I was hoping the parachute didn’t spring open when I first met Amy Ashworth.

It was heavier than I thought, packed tight into an oversized rucksack. The sort of thing people wear when they’ve spent too much money in an outdoors shop. They end up taking gentle, flat walks through the woods, weighed down by more gear than they’d need if they were trekking across the Arctic.

Or, more obviously, the type of thing someone wears before jumping out of a plane.

I lugged the bag down from the shelf and almost dropped it when the tent flap opened and in walked a girl. I didn’t know her name then but it was easy enough to recognise her as one of the counsellors.

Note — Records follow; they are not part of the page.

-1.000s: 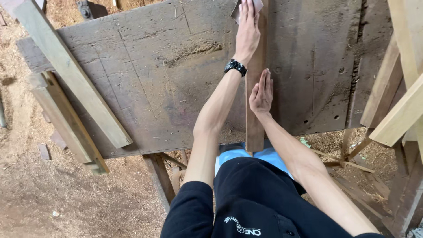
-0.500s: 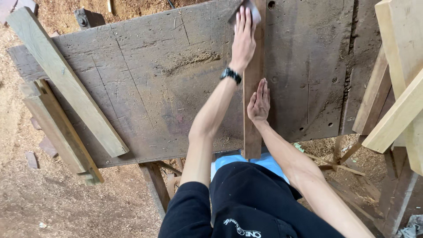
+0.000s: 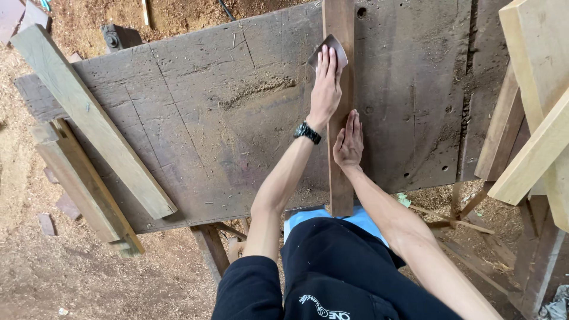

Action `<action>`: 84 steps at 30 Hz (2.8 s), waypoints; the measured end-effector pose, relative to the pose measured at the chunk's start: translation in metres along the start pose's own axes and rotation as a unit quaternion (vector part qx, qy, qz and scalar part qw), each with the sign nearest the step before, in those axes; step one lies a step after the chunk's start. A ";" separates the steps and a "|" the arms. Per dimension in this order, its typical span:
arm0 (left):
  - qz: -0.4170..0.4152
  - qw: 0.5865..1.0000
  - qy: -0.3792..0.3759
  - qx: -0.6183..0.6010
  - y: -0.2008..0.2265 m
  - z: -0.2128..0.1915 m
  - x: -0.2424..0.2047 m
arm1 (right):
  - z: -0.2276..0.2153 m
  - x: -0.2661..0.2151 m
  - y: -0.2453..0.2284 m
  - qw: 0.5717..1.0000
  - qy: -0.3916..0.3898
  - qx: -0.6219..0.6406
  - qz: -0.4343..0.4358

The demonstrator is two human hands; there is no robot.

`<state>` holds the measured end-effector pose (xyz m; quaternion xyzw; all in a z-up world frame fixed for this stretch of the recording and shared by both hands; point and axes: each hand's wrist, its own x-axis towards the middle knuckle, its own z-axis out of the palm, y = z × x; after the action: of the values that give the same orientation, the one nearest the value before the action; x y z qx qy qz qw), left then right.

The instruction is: The person is sanding a long wooden strip by hand with a piece of sandpaper, moving the paper back and forth along the length and sides of the wood while holding it steady on a workbench.

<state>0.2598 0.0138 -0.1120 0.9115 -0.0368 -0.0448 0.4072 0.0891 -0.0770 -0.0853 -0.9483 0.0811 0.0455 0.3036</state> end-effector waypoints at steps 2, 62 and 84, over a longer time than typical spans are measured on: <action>0.020 0.997 0.031 0.064 -0.008 0.010 0.039 | -0.001 0.002 -0.001 1.000 0.000 -0.004 -0.001; 0.044 0.978 -0.041 0.202 -0.022 0.009 0.155 | 0.001 0.003 -0.003 1.000 0.013 -0.001 0.013; 0.066 0.963 -0.079 0.251 -0.022 0.005 0.164 | -0.004 0.003 -0.006 1.000 0.009 0.009 0.011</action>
<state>0.4226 0.0078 -0.1400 0.9734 -0.1391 -0.0792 0.1636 0.0938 -0.0746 -0.0790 -0.9449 0.0945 0.0392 0.3111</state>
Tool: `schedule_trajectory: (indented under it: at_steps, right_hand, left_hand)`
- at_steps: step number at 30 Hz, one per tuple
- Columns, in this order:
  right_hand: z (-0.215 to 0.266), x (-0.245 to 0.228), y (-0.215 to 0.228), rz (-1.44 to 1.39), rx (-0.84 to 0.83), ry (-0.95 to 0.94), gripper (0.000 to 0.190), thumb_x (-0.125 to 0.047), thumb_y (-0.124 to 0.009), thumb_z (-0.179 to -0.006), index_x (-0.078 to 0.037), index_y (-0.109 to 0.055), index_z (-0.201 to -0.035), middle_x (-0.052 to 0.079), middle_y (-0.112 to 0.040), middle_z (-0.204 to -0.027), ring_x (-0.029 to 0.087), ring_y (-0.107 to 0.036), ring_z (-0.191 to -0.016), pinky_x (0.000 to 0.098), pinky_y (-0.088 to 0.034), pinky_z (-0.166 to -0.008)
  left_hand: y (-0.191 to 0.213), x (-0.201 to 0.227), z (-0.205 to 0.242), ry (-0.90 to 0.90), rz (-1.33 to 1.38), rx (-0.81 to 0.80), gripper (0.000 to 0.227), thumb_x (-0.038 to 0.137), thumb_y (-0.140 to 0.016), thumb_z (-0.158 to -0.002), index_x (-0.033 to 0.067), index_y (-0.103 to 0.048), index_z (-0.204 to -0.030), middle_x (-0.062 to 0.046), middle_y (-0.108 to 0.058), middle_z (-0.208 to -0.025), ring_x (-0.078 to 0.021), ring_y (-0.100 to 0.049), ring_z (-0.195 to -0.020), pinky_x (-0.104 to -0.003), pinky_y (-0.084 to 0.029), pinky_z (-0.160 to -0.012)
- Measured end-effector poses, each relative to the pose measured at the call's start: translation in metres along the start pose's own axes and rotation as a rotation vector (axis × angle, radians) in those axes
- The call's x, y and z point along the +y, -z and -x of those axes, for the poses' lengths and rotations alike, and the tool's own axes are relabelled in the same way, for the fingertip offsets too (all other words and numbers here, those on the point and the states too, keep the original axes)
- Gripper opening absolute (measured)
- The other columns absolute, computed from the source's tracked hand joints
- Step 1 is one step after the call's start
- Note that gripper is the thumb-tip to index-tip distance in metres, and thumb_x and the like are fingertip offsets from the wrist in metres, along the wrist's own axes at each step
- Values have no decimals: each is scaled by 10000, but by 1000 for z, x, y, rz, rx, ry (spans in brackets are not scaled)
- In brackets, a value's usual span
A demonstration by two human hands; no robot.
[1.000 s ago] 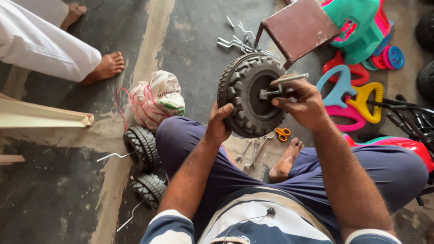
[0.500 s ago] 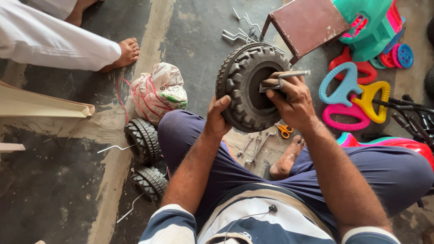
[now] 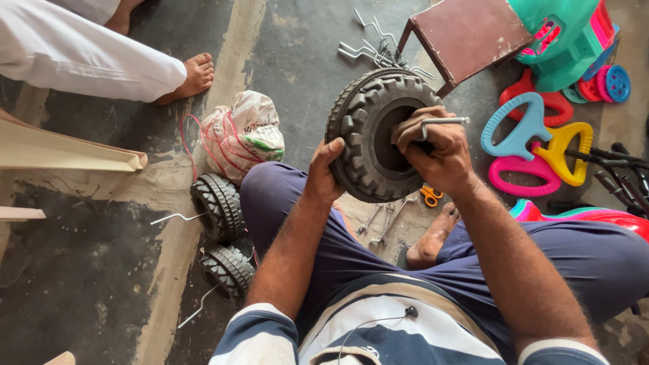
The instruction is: The person sits on the floor and assembles small toy wheels by inserting metal rods into the wheel hubs. They handle multiple wheels, using a metal rod to secure the axle, and place the finished wheels aside.
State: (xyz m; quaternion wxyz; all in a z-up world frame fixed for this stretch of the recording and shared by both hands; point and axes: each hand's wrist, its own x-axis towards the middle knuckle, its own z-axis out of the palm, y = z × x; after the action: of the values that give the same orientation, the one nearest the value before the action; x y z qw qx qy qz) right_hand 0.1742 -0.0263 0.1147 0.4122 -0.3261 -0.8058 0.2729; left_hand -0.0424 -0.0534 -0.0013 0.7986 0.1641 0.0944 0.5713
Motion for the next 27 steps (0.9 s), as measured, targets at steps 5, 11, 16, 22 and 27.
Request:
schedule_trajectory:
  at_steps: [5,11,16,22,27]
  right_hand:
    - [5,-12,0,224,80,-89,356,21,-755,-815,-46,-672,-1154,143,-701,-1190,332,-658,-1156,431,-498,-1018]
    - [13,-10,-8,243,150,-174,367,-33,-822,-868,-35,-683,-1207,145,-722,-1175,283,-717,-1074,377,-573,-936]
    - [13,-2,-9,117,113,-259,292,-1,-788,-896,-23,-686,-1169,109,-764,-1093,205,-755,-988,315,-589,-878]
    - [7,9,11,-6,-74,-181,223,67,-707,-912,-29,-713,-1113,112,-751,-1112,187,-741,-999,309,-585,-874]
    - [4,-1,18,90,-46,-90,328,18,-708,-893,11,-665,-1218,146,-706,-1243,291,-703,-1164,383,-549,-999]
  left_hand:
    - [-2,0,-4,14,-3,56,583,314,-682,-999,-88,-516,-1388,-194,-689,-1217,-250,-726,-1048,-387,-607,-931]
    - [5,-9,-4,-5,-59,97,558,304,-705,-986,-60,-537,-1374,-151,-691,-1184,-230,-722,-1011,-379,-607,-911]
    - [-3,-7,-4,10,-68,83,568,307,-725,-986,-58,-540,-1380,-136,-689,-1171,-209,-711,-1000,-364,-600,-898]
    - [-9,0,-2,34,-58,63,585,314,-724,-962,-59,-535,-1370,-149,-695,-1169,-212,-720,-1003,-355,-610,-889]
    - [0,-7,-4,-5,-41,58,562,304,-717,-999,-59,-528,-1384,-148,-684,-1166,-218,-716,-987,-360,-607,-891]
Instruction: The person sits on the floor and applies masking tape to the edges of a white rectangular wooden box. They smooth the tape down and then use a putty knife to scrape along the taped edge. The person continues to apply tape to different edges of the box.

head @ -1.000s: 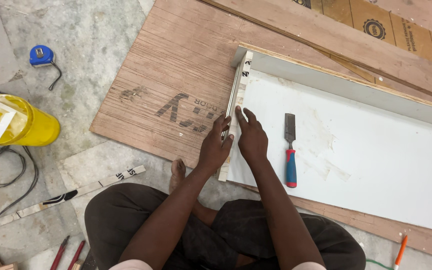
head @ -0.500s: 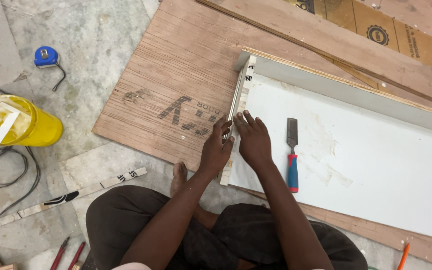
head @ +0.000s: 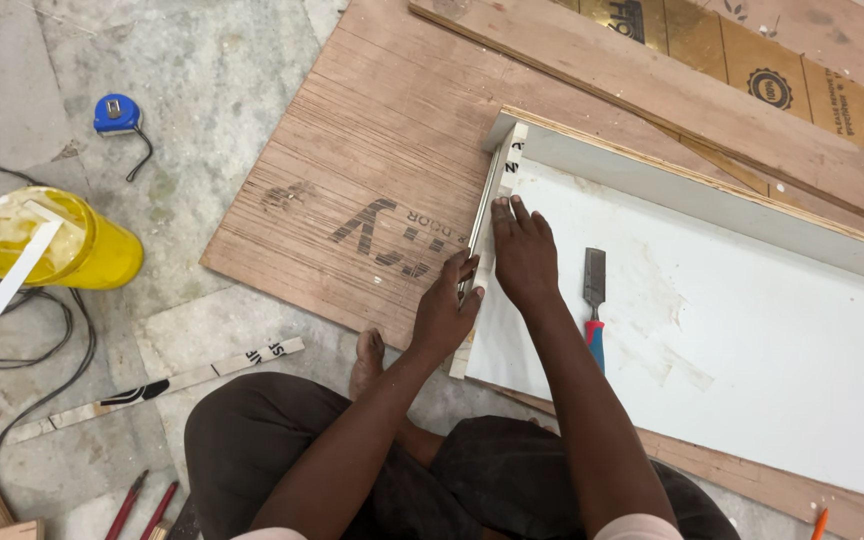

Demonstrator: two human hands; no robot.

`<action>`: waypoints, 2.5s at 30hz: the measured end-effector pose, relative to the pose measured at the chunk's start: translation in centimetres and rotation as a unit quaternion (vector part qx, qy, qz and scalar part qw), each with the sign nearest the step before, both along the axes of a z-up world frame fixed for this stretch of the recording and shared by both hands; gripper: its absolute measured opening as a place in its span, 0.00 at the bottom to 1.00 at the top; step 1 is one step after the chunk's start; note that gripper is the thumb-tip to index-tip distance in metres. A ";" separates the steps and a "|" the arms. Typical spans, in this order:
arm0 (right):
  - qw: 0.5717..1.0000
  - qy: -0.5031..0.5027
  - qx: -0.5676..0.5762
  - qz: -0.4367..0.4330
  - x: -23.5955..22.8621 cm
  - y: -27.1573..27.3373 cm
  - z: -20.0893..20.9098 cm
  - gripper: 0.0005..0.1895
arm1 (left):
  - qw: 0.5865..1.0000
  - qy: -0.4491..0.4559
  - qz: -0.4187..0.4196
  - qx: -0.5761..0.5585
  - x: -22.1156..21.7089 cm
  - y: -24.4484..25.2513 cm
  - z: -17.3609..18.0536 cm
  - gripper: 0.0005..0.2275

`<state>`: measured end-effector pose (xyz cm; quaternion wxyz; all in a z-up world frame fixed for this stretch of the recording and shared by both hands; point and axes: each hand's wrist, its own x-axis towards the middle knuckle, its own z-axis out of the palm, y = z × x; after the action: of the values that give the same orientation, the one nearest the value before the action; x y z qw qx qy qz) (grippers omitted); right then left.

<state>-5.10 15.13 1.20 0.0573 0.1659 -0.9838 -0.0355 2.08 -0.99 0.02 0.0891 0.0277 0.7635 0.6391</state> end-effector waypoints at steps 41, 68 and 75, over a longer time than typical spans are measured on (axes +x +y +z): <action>0.969 -0.088 -0.160 -0.166 -11.8 1.6 1.2 0.34 | 0.998 -0.029 0.049 0.025 -0.4 0.7 0.1 0.21; 0.537 -0.151 -0.809 -0.185 -13.1 5.2 -7.0 0.37 | 0.974 -0.006 0.062 0.217 -21.5 8.7 -7.3 0.28; 0.542 -0.144 -0.791 -0.244 -12.9 4.2 -8.8 0.36 | 0.981 -0.001 0.078 0.176 -21.6 9.3 -6.8 0.32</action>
<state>-18.04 19.33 -7.64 0.0121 -0.1906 -0.6100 0.7690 -19.56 8.34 -6.81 0.0335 -0.0173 0.6391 0.7682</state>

Everyone our age at Camp Sycamore was a counsellor of some sort and, on that first day, that first morning, she was as bemused and wide-eyed as the rest of us. Our matching white camp T-shirts, with the green tree logo, were all clean at the start, free from the mud and sweat that would come soon enough.

The girl flipped her long black hair away from her face and  blinked out of the sun into the gloomy interior of the supply tent. 

‘That looks heavy,’ she said. 

I heaved the parachute bag up onto a table and it thundered down with a whump that echoed around the small space. 

‘It’s not too bad,’ I replied, gasping, which made her laugh right away. 

I’ve wondered in the years since if that’s where it began. You hear people talk about losing themselves in someone else’s eyes, or smell, or touch – but it was that laugh. That, once I’d heard it, there was no going back. 

‘You sound like my dad,’ she said, before slipping into a mock man’s voice. ‘Oh, it’s not the weight, it’s the shape. It’s not heavy, just awkward.’ Back into her own voice. ‘Then he puts his back out and that’s it for the next month.’ 

The enclosed space inside the tent had rows of shelves pressed to the edges, with boxes, bags and cans rammed up against one another. The shelves ran the entire way around and, with the table as well, there wasn’t much room for a person, let alone two. 

She scanned the shelves for a moment, craning around me, and then chewed the corner of her mouth. 

‘Bandages…’ she said, before focusing in on me. Her accent reminded me a bit of the women who sit outside the tea shops in town. The ones who hold their teacup handles between thumb and index finger, with their little fingers sticking out. There was a hint of their poshness to her but something else, too. As if she was never more than a word or two away from laughing, or making a joke. 

‘If you were a bandage, where would you be?’ she added. 

‘Medical bay?’ 

The girl nodded along. ‘That’s where I’ve just come from. No bandages there.’ 

‘Wouldn’t that be the best place for them?’ 



MEET THE AUTHOR:

Kerry Wilkinson has had No.1 crime bestsellers in the UK, Australia, Canada, South Africa and Singapore. He has also written two top-20 thrillers in the United States. His book, Ten Birthdays, won the RNA award for Young Adult Novel of the Year in 2018 and Close To You won the International Thriller Award for best ebook in 2020.

As well as his million-selling Jessica Daniel series, Kerry has written the Silver Blackthorn trilogy - a fantasy-adventure serial for young adults - a second crime series featuring private investigator Andrew Hunter, plus numerous standalone novels. He has been published around the world in more than a dozen languages.

Originally from the county of Somerset, Kerry spent way too long living in the north of England, picking up words like 'barm' and 'ginnel'.

When he's short of ideas, he rides his bike, hikes up something, or bakes cakes. When he's not, he writes it all down.